• [EXERCISE] Return an exact copy of the data, starting at its first line and ending at the line that contains "You are controlling", minus any pictures.
==== DATASET RECORDS ====
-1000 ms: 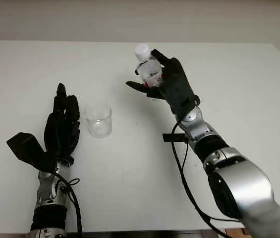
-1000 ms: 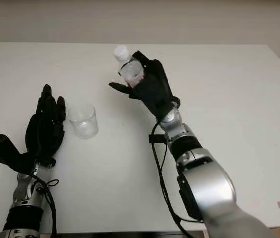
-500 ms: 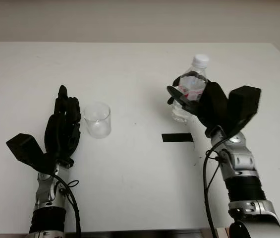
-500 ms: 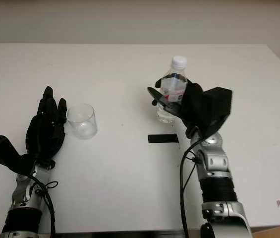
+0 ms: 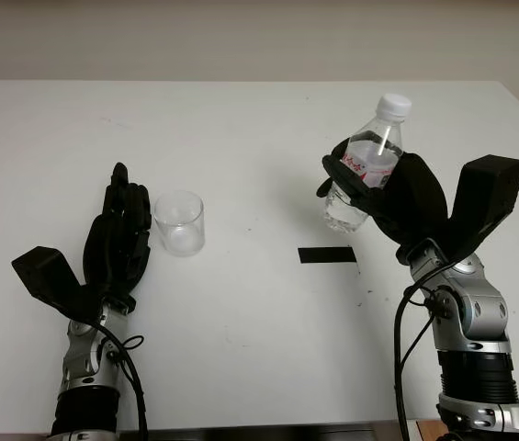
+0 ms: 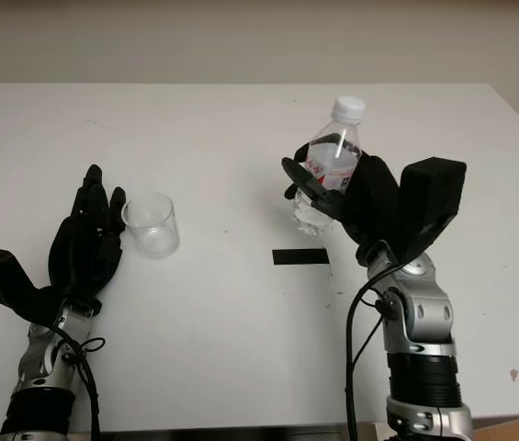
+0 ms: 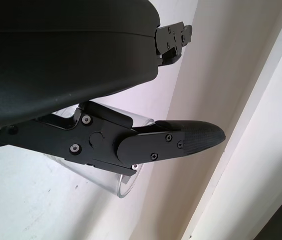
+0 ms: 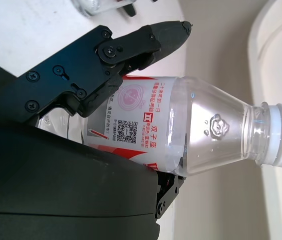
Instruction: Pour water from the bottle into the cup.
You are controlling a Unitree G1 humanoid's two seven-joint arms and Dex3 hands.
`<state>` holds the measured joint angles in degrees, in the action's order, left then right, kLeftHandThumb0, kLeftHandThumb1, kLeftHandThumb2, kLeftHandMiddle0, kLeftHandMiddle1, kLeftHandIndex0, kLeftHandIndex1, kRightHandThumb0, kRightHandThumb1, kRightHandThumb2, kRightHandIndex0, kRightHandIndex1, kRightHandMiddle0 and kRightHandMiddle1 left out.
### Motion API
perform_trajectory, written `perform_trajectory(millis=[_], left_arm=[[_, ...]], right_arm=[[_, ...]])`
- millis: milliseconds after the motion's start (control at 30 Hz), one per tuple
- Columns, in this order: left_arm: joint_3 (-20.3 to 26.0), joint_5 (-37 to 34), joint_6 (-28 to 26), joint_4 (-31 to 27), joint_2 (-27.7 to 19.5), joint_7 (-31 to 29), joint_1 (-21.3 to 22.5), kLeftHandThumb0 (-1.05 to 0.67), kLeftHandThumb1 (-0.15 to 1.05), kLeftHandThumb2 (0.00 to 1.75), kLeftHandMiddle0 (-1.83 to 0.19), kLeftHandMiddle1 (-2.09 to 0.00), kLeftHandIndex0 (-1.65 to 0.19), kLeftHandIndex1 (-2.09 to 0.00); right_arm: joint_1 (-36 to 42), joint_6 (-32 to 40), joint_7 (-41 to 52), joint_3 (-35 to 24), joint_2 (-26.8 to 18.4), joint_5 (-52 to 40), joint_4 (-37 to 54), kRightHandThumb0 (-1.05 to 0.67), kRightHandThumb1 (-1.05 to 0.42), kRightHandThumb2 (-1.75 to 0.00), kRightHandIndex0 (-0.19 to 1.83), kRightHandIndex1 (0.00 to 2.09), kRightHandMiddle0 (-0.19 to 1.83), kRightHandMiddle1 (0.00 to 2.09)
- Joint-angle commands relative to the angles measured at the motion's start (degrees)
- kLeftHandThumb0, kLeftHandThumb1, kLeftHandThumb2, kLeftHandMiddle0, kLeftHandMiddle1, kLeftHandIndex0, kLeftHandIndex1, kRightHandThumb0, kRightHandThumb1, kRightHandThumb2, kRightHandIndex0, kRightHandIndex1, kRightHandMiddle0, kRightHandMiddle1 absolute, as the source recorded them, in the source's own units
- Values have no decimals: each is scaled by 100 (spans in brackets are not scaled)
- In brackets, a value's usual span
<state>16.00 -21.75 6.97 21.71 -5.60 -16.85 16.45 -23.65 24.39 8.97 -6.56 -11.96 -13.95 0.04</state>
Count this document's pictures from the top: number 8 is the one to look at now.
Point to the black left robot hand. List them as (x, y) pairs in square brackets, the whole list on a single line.
[(130, 10)]

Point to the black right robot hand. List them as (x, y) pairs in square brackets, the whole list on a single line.
[(56, 187)]

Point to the clear plastic water bottle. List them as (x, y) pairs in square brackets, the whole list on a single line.
[(205, 125)]

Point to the clear glass cup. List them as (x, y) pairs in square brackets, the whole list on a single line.
[(90, 6)]

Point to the white rounded plastic object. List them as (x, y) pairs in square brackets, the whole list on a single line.
[(275, 50)]

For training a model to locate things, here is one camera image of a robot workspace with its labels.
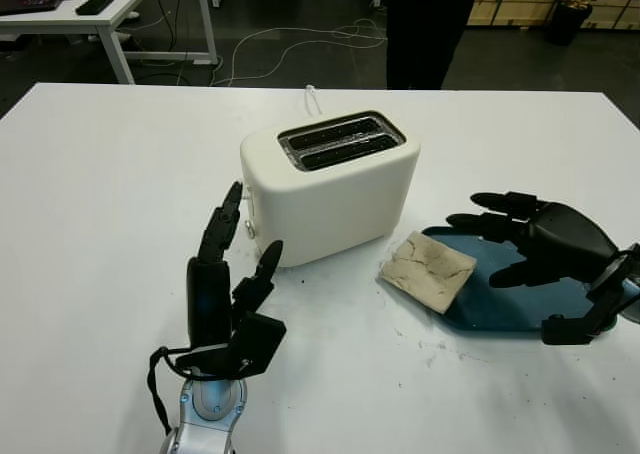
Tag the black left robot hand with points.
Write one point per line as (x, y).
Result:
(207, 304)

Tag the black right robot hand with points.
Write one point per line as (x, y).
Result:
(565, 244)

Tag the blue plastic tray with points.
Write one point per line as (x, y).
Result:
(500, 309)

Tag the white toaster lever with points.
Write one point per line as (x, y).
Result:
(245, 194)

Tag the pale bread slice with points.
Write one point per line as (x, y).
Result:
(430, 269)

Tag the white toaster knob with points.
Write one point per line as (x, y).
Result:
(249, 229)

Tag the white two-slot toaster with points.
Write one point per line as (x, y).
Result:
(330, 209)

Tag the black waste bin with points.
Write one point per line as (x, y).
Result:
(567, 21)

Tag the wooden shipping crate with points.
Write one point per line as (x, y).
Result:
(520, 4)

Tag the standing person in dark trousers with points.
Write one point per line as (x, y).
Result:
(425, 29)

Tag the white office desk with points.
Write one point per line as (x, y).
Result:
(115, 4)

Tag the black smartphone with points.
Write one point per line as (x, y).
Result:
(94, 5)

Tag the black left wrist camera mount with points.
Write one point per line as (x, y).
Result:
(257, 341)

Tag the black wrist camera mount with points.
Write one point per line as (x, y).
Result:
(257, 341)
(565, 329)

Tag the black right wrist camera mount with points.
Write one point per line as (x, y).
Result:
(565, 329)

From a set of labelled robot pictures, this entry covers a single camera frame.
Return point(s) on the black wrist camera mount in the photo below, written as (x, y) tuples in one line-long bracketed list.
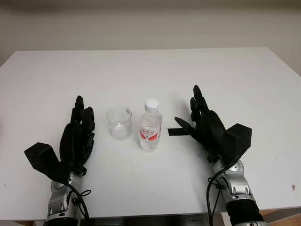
====
• [EXPECTED OUTPUT]
-1000 ms: 
-1000 ms: 
-500 ms: 
-500 ms: 
+0 ms: 
+0 ms: 
+0 ms: 
+0 ms: 
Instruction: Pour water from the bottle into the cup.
You are controlling a Unitree G1 humanoid's two seven-joint arms and Dex3 hands.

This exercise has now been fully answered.